2. Regarding the acceptance rate in the four-model system: We note your observation about the apparent decrease in acceptance rate for the four-model system. In fact, this decrease falls within the range of statistical error and does not represent a significant performance degradation. Based on our analysis, the system's average acceptance length primarily depends on the draft model closest to the target model, as its inference capabilities largely determine the overall acceptance length. In the expansion from three to four models, we kept this key model (4-bit quantized LLaMA-2-7B) unchanged, so the acceptance rate should theoretically remain relatively stable.
3. Regarding the source of acceleration benefits: Regardless of whether we use three or four models, the fundamental reason for acceleration is that the gain from higher acceptance length outweighs the latency introduced by additional models, which is a direct manifestation of our theoretical framework. To elaborate further, any model we add to the system needs to satisfy two key conditions: it should have inference capabilities close to the next-level model to ensure high acceptance rates, and it must have fast inference speed (achievable through techniques such as quantization, KV cache optimization, etc.). Only when both conditions are met can the introduction of a new model create a net benefit in the overall inference chain, thereby enhancing the system's efficiency.
We hope these explanations clarify your questions. Thank you again for your recognition of our work.

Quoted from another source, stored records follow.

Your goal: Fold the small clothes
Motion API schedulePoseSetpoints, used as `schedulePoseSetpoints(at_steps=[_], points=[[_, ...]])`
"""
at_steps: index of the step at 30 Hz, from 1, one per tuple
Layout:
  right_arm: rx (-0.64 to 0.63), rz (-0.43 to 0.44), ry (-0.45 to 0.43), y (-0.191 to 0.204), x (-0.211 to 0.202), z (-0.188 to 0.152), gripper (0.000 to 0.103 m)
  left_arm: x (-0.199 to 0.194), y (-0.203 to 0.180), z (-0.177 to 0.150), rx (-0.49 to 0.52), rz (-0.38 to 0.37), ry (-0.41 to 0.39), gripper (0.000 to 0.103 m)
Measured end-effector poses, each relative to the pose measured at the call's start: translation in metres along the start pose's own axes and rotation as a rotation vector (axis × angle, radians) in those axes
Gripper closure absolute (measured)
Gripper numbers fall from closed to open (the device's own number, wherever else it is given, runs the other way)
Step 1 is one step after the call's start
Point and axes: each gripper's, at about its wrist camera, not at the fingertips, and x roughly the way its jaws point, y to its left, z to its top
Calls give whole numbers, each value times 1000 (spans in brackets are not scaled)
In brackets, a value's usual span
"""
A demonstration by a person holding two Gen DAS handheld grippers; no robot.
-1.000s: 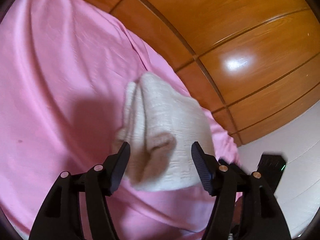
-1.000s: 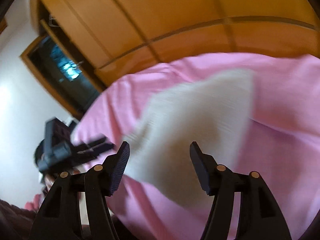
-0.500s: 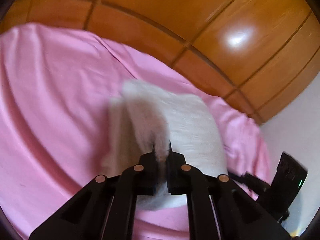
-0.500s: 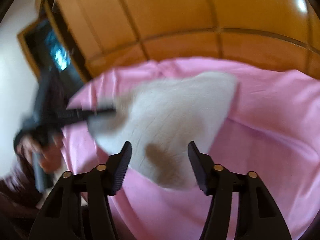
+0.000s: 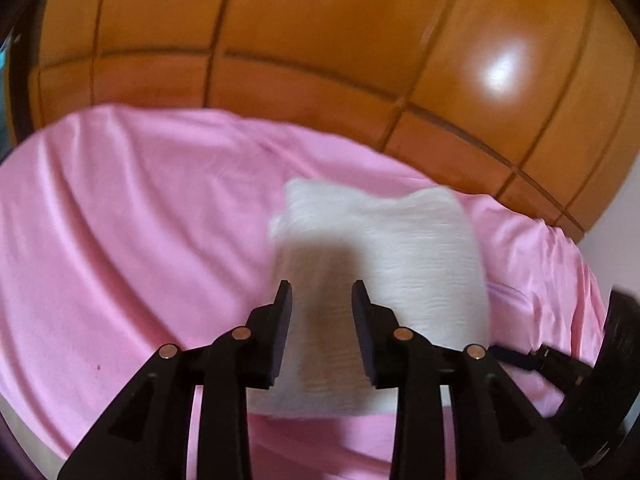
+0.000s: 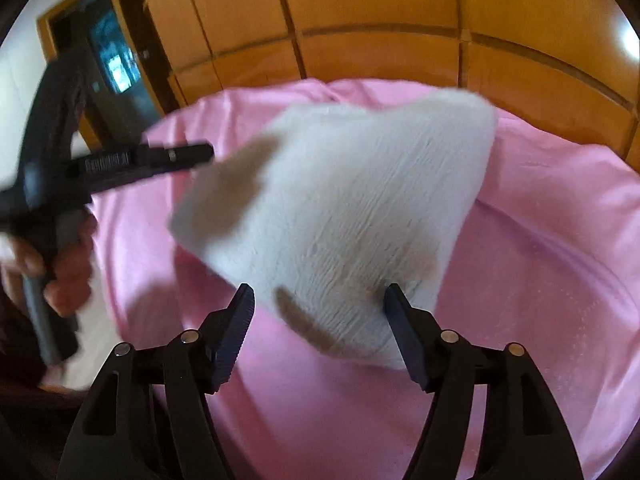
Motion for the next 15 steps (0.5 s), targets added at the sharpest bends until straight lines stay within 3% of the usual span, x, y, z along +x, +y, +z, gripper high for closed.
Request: schedulePoseSetpoints(at_steps=[6,15], points=[[103,-101,-89,-30,-9,28,36,5,-27,5,92,14,-13,61],[120,-210,-78,-38,27,79,37,13,-34,2,131,25,2,58]])
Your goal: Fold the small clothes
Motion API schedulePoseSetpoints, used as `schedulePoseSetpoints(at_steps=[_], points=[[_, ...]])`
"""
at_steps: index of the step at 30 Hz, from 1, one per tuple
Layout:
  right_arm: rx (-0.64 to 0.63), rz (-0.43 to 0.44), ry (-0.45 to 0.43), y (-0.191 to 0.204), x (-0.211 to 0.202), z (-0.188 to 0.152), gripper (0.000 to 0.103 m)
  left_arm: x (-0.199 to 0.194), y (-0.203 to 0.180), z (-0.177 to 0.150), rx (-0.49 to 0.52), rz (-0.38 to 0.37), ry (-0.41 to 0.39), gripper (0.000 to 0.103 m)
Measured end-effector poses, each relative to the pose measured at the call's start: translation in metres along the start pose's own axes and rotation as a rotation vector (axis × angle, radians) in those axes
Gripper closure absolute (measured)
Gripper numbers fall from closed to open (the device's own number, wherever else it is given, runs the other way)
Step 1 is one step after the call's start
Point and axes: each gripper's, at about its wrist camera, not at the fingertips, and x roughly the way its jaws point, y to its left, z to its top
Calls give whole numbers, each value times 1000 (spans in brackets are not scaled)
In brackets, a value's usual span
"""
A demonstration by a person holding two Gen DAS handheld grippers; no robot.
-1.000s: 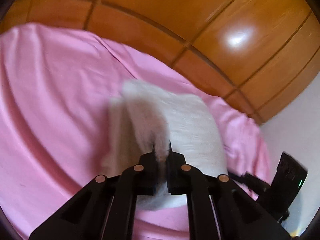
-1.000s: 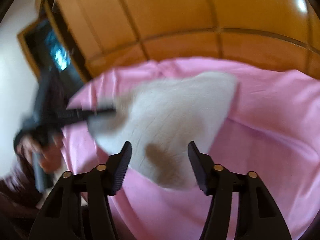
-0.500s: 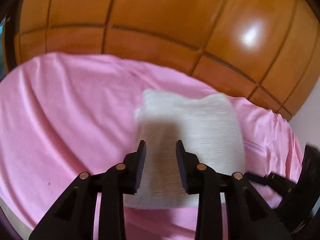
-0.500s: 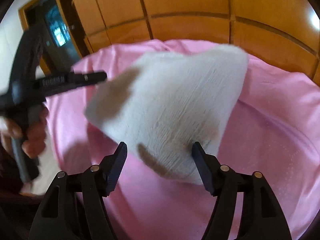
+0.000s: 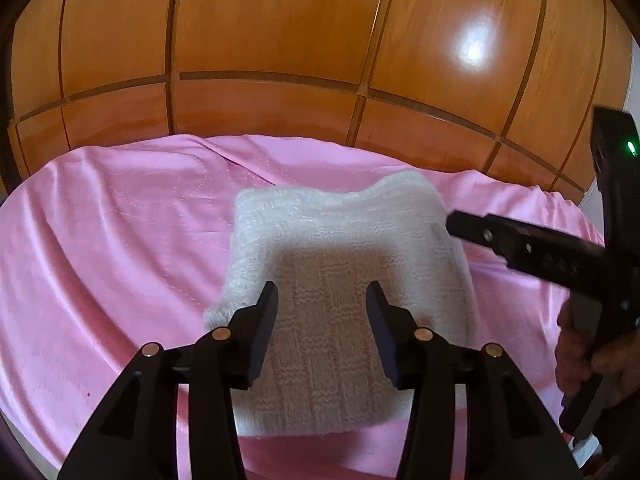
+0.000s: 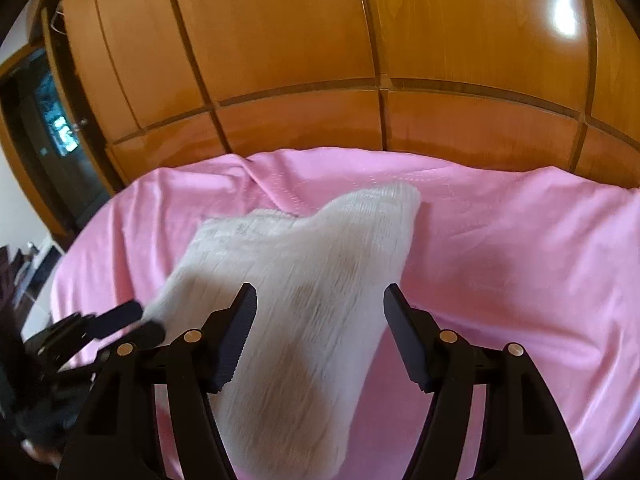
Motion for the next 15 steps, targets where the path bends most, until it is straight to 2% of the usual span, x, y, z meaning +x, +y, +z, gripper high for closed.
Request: schedulePoseSetpoints(at_steps=[8,11,12,15], points=[[28,-26,47,10,42,16,37,21,12,-1,-19,16,46,58],[9,-70,94,20,74,10,37,40,20,-9,-25,37,102,57],[-3,-91,113,24,86,4,37,48,24,-15,-41,39,126,56],[-151,-185,66,51,102,-9,36,49,33,-24,-64,51,100,56]])
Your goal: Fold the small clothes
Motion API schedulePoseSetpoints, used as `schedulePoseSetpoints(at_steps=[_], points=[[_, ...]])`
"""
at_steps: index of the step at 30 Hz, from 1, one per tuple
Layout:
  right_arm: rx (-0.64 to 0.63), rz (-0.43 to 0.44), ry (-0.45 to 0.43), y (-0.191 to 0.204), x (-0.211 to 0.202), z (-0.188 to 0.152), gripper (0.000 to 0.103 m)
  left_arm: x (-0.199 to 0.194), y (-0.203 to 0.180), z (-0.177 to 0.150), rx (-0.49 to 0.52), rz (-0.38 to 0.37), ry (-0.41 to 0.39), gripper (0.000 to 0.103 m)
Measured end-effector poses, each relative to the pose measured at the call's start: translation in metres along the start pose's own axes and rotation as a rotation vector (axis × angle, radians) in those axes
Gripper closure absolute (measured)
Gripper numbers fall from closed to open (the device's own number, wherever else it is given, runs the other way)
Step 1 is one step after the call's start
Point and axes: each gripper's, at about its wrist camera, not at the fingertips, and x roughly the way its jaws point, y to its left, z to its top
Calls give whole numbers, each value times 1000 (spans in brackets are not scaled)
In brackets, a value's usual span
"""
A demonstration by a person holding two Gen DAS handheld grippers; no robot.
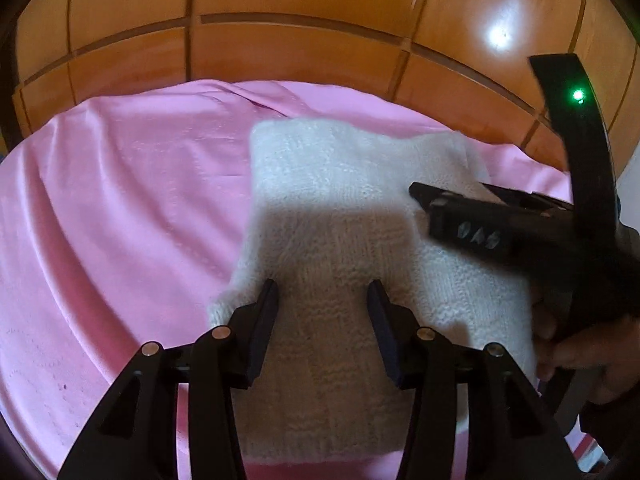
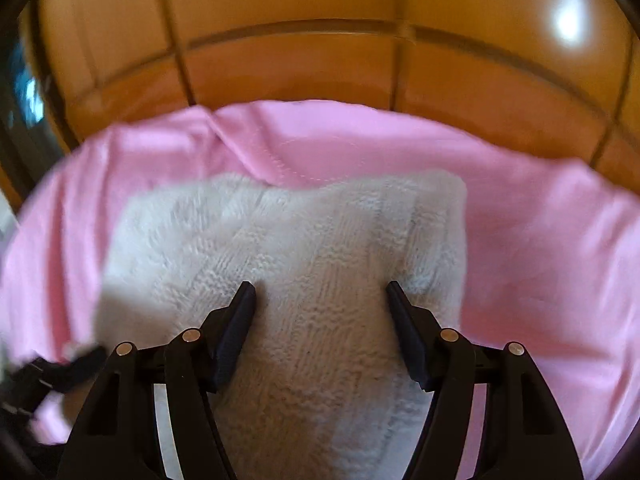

After careful consideration of the reviews and the authors’ responses, I recommend the paper be accepted. The work introduces a novel polybasic speculative decoding framework, supported by rigorous theoretical analysis, and makes a significant contribution to the understanding of multi-model speculative decoding. Reviewers highlighted the originality and importance of the theoretical results, particularly the theorem characterizing optimal inference time, which offers valuable insights into the trade-offs inherent in speculative decoding systems. The empirical evaluation is comprehensive, covering multiple model families and language tasks, and demonstrates substantial speedups while preserving the original output distribution. Reviewers also appreciated the authors’ proactive and thorough rebuttal, which included additional experiments and clarifications that effectively addressed earlier concerns. Minor issues were noted, including some inconsistencies and clarity gaps in the theoretical formulations and algorithm descriptions, which the authors addressed and committed to improving in the final version. Reviewers also suggested expanding experiments with larger models and more complex decoding chains to better showcase scalability and robustness, as well as enhancing the manuscript’s coherence by more explicitly linking theoretical and empirical results. Overall, the paper’s strong theoretical foundation, robust empirical validation, and the authors’ responsiveness substantially outweigh the minor concerns, and we look forward to seeing the final version incorporate the reviewers’ constructive suggestions. Lastly, the paper should include the [1] in the related work.
[1] A theoretical perspective for speculative decoding algorithm, NeurIPS25.